To most people, the wristband sitting just a few inches away from the keyboard I’m using to write these words probably looks like a piece of trash soon to be discarded.
But it’s actually a constant reminder of the greatest day of my life – the day I became a father.
Nearly four months ago, I was wearing that wristband the day my wife was admitted to the hospital, just hours before we welcomed our daughter, Maya, into the world.
From the moment we walked into the hospital, I told myself to try and remember each and every detail I could. No matter how minuscule, I took notice. For some reason, I picked up a tic that day to grab the wristband after each memory I wanted to remember forever.
After we put “Maya the Bee Movie” on the TV in our delivery room to try and relax, I grabbed the wristband.
When family and friends were checking on us to see how everything was going, I grabbed the wristband.
As our doctor told us it was finally time to officially become parents, I grabbed the wristband.
In logical terms, the tic is easily explainable. I wear a watch just about every day and often fool with the band or face in between various tasks.
But the act of grabbing the wristband that day was different than me fidgeting with my watch.
When I caught myself doing it the first few times, the act became more than just an involuntarily action.
It became deliberate as I started to see the wristband almost like a save button for my mind.
While I realize that sounds slightly silly, it was a way of trying to send my brain a clear and direct signal – don’t forget these memories.
I was hoping to tell my mind to push out all the other random nuggets of information I’ve collected over the years to make room for this incredible day.
Despite not having any sort of medical or behavioral intervention studies under my belt, I’m pretty sure that’s not how the human mind works.
Yet the exercise wasn’t entirely in vain because I now have an object that immediately triggers all of those memories each time I look at it.
Any time I see the wristband, I get a quick flash of some incredible recollection from that day. Imagine something like a “flashback” on a TV show.

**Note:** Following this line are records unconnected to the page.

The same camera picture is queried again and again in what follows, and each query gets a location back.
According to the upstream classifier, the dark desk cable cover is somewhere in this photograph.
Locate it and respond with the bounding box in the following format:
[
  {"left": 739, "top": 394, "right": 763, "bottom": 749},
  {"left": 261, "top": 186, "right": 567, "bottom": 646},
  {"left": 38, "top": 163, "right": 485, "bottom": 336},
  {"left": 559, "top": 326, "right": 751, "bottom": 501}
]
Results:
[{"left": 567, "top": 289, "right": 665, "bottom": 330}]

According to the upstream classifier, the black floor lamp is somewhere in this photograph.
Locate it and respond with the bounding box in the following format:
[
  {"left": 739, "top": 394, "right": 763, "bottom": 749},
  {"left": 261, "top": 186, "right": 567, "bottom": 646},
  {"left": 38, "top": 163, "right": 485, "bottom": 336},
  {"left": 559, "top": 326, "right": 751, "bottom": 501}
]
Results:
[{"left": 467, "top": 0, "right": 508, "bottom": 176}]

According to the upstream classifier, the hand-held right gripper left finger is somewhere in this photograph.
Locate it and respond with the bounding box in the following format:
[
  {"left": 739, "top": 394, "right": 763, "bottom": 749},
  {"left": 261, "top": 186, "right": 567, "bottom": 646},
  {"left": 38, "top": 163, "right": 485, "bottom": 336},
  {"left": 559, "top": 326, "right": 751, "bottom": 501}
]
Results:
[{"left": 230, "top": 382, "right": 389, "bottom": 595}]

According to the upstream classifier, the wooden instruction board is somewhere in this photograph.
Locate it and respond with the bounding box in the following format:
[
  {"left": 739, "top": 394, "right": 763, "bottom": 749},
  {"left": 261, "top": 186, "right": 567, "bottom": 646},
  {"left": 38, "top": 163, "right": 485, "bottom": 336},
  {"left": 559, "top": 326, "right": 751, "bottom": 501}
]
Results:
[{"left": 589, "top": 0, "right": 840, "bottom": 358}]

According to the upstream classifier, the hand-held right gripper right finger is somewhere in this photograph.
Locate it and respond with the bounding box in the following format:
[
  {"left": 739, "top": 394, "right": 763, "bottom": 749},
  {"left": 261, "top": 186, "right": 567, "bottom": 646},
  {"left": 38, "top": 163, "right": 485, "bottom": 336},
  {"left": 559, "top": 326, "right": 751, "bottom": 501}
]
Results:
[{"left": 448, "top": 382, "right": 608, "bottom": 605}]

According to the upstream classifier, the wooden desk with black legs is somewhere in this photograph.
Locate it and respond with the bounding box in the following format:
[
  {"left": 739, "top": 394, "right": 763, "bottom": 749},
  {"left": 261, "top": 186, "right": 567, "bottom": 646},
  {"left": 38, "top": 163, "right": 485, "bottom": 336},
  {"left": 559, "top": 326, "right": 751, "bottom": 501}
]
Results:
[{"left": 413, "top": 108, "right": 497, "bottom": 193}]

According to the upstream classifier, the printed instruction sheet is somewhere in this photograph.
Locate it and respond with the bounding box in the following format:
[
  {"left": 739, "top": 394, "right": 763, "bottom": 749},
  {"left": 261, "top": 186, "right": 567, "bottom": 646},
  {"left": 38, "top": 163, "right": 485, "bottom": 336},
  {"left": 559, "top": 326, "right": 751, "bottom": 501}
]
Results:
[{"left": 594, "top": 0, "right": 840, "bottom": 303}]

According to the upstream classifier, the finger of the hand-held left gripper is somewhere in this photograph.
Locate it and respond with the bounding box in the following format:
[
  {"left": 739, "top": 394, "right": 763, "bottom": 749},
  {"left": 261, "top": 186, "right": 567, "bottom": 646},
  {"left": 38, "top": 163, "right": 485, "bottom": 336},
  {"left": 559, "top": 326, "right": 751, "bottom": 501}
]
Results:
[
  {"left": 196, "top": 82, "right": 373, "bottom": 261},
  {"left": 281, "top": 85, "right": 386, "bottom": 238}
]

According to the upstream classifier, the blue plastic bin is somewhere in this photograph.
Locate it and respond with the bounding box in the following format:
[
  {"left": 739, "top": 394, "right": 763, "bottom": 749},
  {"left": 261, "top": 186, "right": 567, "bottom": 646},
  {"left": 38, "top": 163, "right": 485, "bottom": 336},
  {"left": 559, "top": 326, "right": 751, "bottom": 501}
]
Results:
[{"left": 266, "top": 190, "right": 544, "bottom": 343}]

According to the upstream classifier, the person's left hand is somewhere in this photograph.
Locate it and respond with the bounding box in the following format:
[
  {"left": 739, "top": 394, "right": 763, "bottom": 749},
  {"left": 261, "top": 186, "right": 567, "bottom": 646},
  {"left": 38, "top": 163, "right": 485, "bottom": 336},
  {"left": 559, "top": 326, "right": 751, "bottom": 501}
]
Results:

More often than not, the memory that appears is the moment I held my daughter for the first time.
After months of doctor’s visits hearing about what we’d be going through and reading books on what to expect in the delivery room, she was finally here and in my arms.
The feeling, as I’m sure most dads reading this can attest to, was unlike anything else I had ever experienced and will likely experience again.
It was an overwhelming sensation of joy, relief and nervousness all in one fell swoop. I hesitated to give her back to the nursing staff just because I didn’t want that moment to ever end.
But as I finally handed her over, I made a promise to Maya and grabbed the wristband.
I promised her that from that moment on, she was going to take priority over everything else in my life.
The outings with friends, Netflix binging and, yes, even Auburn football games would all be taking a backseat to Maya going forward.
That’s the real reason I’ve kept the wristband for the last four months and plan to keep it for as long as I live.
Having those memories flash into my mind at any time is wonderful because I get to revisit the day my life changed forever.
But it mainly reminds me of the promise I made to my daughter in the hospital that day that nothing else would ever come before her.
That promise meant just as much to me that day as it does four months later on my first Father’s Day.
While it might not always be easy to do, I’ll work harder than ever each day to make sure nothing comes before the person that gifted me the greatest title of all – dad.
With or without my wristband, that’s a promise I always intend to keep.